◆ TASK GOAL
Repeat the data that follows in full. Do not include the pictures.

◆ DATA SUPPLIED
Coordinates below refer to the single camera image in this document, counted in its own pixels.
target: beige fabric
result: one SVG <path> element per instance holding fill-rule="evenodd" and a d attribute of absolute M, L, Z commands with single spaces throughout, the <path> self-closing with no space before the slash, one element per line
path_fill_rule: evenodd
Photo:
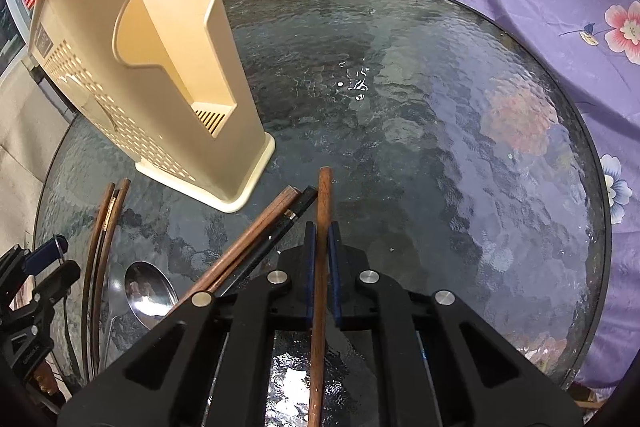
<path fill-rule="evenodd" d="M 66 121 L 22 63 L 0 84 L 0 255 L 33 233 L 47 169 Z"/>

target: spoon handle
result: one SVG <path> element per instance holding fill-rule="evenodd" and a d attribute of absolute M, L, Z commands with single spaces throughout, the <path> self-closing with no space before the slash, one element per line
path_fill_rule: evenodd
<path fill-rule="evenodd" d="M 104 338 L 102 339 L 102 349 L 100 354 L 98 374 L 104 371 L 104 366 L 107 364 L 107 347 L 109 347 L 109 341 L 111 340 L 111 328 L 113 328 L 113 321 L 115 319 L 116 317 L 110 316 L 109 325 L 107 326 L 107 331 L 105 332 Z"/>

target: glass table
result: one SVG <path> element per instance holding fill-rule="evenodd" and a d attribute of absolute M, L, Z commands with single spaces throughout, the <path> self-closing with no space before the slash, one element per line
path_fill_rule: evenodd
<path fill-rule="evenodd" d="M 50 168 L 36 241 L 62 233 L 84 266 L 106 184 L 129 177 L 110 263 L 153 263 L 181 295 L 285 185 L 315 185 L 329 165 L 347 245 L 406 289 L 455 292 L 567 385 L 604 301 L 610 230 L 591 139 L 535 58 L 449 0 L 225 6 L 276 139 L 249 203 L 222 214 L 159 185 L 80 117 Z M 314 218 L 312 208 L 277 250 L 301 243 Z M 60 371 L 78 385 L 81 283 L 52 327 Z M 108 362 L 144 333 L 132 312 L 117 319 Z M 329 321 L 327 342 L 329 425 L 376 425 L 370 338 Z M 309 344 L 277 334 L 267 425 L 305 425 Z"/>

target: spoon bowl
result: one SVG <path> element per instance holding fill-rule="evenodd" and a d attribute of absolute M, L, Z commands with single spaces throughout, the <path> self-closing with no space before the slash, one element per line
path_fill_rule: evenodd
<path fill-rule="evenodd" d="M 174 287 L 155 266 L 135 261 L 124 276 L 129 307 L 142 325 L 150 330 L 178 301 Z"/>

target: blue and white flower
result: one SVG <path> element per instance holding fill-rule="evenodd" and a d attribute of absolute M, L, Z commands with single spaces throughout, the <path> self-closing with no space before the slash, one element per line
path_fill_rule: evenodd
<path fill-rule="evenodd" d="M 622 223 L 625 217 L 624 206 L 629 202 L 633 192 L 620 176 L 622 175 L 622 166 L 620 160 L 610 154 L 600 158 L 602 171 L 604 172 L 604 181 L 607 185 L 607 194 L 609 195 L 609 208 L 611 211 L 611 224 L 618 225 Z"/>

◆ WRITTEN SOLUTION
Coordinates below refer to the single camera image in this document, counted in its own pixels.
target: beige fabric
result: one SVG <path> element per instance holding fill-rule="evenodd" and a d attribute of absolute M, L, Z commands with single spaces throughout, the <path> self-closing with no space before the slash, one element per line
path_fill_rule: evenodd
Photo:
<path fill-rule="evenodd" d="M 66 121 L 22 63 L 0 84 L 0 255 L 33 233 L 47 169 Z"/>

target: spoon handle
result: one SVG <path> element per instance holding fill-rule="evenodd" and a d attribute of absolute M, L, Z commands with single spaces throughout, the <path> self-closing with no space before the slash, one element per line
path_fill_rule: evenodd
<path fill-rule="evenodd" d="M 104 338 L 102 339 L 102 349 L 100 354 L 98 374 L 104 371 L 104 366 L 107 364 L 107 347 L 109 347 L 109 341 L 111 340 L 111 328 L 113 328 L 113 321 L 115 319 L 116 317 L 110 316 L 109 325 L 107 326 L 107 331 L 105 332 Z"/>

target: glass table
result: one SVG <path> element per instance holding fill-rule="evenodd" and a d attribute of absolute M, L, Z commands with single spaces throughout, the <path> self-closing with no space before the slash, one element per line
path_fill_rule: evenodd
<path fill-rule="evenodd" d="M 50 168 L 36 241 L 62 233 L 84 266 L 106 184 L 129 177 L 110 263 L 153 263 L 181 295 L 285 185 L 315 185 L 329 165 L 347 245 L 406 289 L 455 292 L 567 385 L 604 301 L 610 230 L 591 139 L 535 58 L 449 0 L 225 6 L 276 139 L 249 203 L 222 214 L 159 185 L 80 117 Z M 314 218 L 312 208 L 277 250 L 301 243 Z M 60 371 L 78 385 L 81 283 L 52 327 Z M 108 362 L 144 333 L 132 312 L 117 319 Z M 329 321 L 327 342 L 329 425 L 376 425 L 370 338 Z M 309 344 L 277 334 L 267 425 L 305 425 Z"/>

target: spoon bowl
result: one SVG <path> element per instance holding fill-rule="evenodd" and a d attribute of absolute M, L, Z commands with single spaces throughout, the <path> self-closing with no space before the slash, one element per line
path_fill_rule: evenodd
<path fill-rule="evenodd" d="M 174 287 L 155 266 L 135 261 L 124 276 L 129 307 L 142 325 L 150 330 L 178 301 Z"/>

target: blue and white flower
result: one SVG <path> element per instance holding fill-rule="evenodd" and a d attribute of absolute M, L, Z commands with single spaces throughout, the <path> self-closing with no space before the slash, one element per line
path_fill_rule: evenodd
<path fill-rule="evenodd" d="M 622 223 L 625 217 L 624 206 L 629 202 L 633 192 L 620 176 L 622 175 L 622 166 L 620 160 L 610 154 L 600 158 L 602 171 L 604 172 L 604 181 L 607 185 L 607 194 L 609 195 L 609 208 L 611 211 L 611 224 L 618 225 Z"/>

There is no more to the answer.